Using NFTs for cultural lobbying
One potential future application of chronicling culture through blockchain technology is that it could be used to give voice to communities trying to get the attention of global bodies like UNESCO for heritage designations of other benefits. In Bali, for example, a non-governmental organization known as ICOMOS makes all decisions regarding competitions for World Heritage designation. A large part of that decision-making process relies on reports from consultants, and the people who live in the communities whose heritage status is at stake have very little say in the process overall.
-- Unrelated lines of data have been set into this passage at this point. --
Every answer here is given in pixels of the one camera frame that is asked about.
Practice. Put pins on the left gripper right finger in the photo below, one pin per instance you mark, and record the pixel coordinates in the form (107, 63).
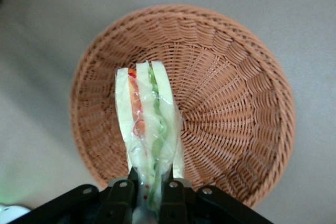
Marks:
(174, 200)

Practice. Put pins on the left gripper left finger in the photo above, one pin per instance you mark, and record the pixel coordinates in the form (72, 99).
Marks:
(120, 200)

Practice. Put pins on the triangle sandwich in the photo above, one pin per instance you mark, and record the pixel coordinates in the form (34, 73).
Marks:
(147, 119)

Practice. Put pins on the brown round wicker basket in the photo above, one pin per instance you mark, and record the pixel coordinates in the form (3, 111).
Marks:
(228, 103)

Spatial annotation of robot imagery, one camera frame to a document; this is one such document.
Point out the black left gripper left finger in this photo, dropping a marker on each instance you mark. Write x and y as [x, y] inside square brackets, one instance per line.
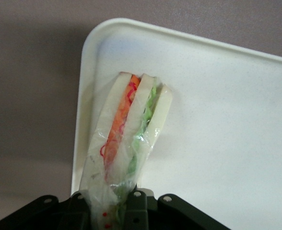
[47, 215]

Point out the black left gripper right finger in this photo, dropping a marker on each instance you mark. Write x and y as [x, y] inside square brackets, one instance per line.
[169, 213]

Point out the triangle sandwich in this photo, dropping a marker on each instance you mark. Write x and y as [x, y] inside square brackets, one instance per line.
[141, 107]

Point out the cream rectangular tray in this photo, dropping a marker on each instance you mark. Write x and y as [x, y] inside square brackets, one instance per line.
[227, 119]

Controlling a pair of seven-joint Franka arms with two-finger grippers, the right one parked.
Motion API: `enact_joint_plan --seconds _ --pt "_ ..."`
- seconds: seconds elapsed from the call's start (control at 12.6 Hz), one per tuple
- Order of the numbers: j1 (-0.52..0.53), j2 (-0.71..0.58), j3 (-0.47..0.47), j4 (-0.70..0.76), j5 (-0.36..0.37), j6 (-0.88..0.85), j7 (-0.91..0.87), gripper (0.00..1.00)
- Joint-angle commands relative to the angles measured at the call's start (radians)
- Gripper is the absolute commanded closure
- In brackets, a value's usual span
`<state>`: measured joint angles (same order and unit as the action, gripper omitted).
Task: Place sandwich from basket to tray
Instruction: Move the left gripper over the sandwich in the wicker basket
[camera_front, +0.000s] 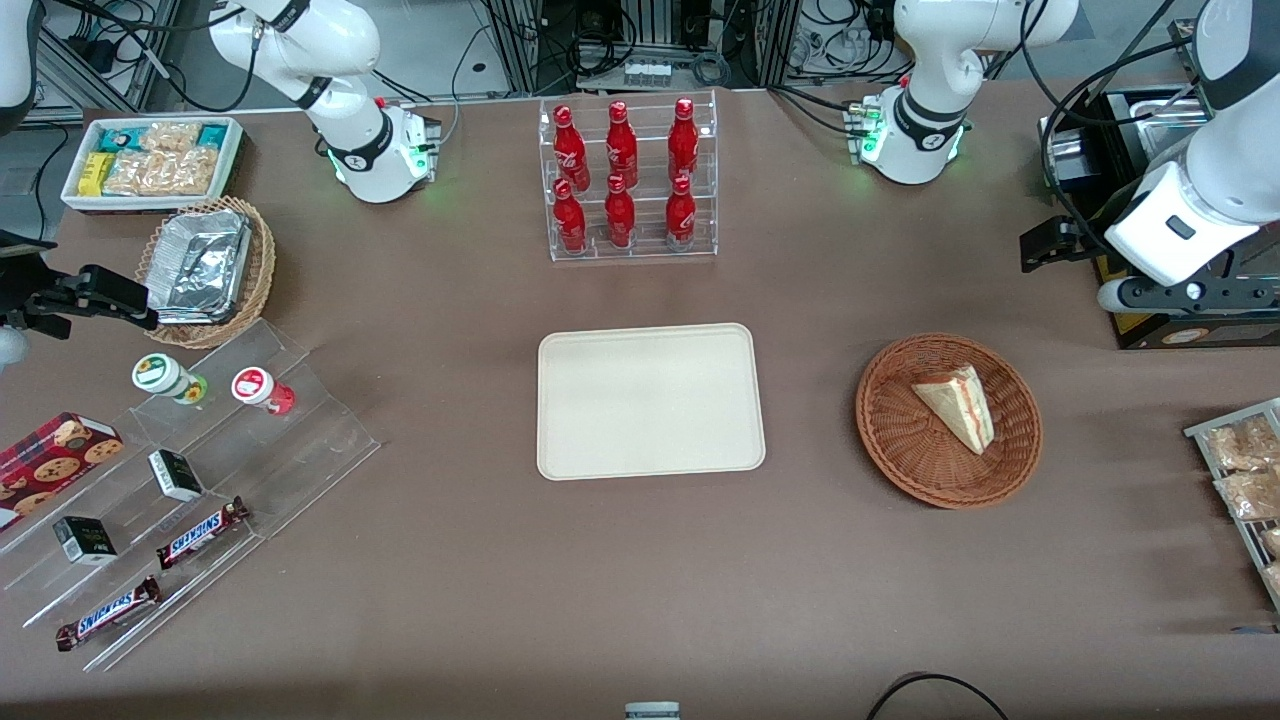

“[These NFTs] give people the rights to their own intellectual property, both on the level of individual creators and also on the level of communities.”
Professor Stephen Lansing
“Quantum Temple gives them their own voice,” underlined Lansing.
The Web3 ethos of giving artists and communities a direct line to their audience without having to deal with intermediaries could greatly affect how these cultures represent themselves to the world. What has worked for artists in the Web3 space on an individual level could work on a community-wide scale when applied through an anthropological lens.
“[These NFTs] give people the rights to their own intellectual property, both on the level of individual creators and also on the level of communities,” continued Lansing. “I believe that within a matter of years, when a country wishes to apply for the recognition of the intangible, outstanding universal value of something, they’ll probably do it with this system like Quantum Temple, rather than by just reports by experts who were called in and paid to write reports.”
As travelers and organizations reconsider their role and responsibility in a post-lockdown travel industry, organizations like Quantum Temple could fill the gap between people’s desire to travel and their desire to do so responsibly. They could help facilitate deeper connections between cultural groups and travelers that don’t end up being a net negative to the communities that host them.
“When we travel we often have surface-level experiences,” noted Adami. “The rise of conscious travel comes with the responsibility of deeper understanding and more meaningful connections with host communities, their lands, and their heritage. What Quantum Temple aims to do is amplify the voices, stories, and traditions of ancestral communities and unlock regenerative funding through blockchain applications. And NFTs are the perfect vehicle to enable that.”
NFTs are often conflated with art, but the potential use cases for the technology stretch far beyond that. From raising money for scientific research to owning a piece of NASA’s history or changing the way professional skateboarders make a living, NFTs are an astoundingly diverse tool. Despite the scams and the spectacular crypto crashes, the tech can be leveraged for good causes. Rectifying the exploitative relationship that the travel industry has with the cultural actors it depends on is one such cause that we should embrace with open arms.